DATA SEGMENT section start

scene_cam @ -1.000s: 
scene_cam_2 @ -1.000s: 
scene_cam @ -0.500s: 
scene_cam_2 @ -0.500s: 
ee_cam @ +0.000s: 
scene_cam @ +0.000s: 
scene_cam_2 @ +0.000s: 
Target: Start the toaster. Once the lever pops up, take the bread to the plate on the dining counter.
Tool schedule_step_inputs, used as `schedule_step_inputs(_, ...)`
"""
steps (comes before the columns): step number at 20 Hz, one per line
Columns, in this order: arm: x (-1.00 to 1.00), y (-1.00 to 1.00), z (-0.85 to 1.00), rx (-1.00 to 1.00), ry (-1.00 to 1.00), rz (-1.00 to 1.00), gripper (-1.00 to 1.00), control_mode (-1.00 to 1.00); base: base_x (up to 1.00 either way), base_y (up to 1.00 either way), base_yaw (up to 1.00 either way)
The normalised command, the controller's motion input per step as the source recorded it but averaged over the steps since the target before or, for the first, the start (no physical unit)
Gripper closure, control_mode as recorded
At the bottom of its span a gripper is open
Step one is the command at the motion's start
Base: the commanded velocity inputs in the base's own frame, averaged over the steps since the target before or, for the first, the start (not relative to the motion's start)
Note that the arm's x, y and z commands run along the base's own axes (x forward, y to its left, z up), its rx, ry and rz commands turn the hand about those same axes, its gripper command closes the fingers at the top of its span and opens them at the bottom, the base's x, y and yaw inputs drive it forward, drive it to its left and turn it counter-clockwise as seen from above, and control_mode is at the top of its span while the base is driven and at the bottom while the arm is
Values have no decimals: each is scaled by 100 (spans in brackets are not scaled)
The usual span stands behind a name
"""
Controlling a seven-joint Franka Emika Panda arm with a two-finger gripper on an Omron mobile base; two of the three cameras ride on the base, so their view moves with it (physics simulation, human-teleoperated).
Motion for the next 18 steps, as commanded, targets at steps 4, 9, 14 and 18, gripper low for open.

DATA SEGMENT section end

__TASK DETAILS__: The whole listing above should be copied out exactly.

__EXERCISE ANSWER__:
scene_cam @ -1.000s: 
scene_cam_2 @ -1.000s: 
scene_cam @ -0.500s: 
scene_cam_2 @ -0.500s: 
ee_cam @ +0.000s: 
scene_cam @ +0.000s: 
scene_cam_2 @ +0.000s: 
Target: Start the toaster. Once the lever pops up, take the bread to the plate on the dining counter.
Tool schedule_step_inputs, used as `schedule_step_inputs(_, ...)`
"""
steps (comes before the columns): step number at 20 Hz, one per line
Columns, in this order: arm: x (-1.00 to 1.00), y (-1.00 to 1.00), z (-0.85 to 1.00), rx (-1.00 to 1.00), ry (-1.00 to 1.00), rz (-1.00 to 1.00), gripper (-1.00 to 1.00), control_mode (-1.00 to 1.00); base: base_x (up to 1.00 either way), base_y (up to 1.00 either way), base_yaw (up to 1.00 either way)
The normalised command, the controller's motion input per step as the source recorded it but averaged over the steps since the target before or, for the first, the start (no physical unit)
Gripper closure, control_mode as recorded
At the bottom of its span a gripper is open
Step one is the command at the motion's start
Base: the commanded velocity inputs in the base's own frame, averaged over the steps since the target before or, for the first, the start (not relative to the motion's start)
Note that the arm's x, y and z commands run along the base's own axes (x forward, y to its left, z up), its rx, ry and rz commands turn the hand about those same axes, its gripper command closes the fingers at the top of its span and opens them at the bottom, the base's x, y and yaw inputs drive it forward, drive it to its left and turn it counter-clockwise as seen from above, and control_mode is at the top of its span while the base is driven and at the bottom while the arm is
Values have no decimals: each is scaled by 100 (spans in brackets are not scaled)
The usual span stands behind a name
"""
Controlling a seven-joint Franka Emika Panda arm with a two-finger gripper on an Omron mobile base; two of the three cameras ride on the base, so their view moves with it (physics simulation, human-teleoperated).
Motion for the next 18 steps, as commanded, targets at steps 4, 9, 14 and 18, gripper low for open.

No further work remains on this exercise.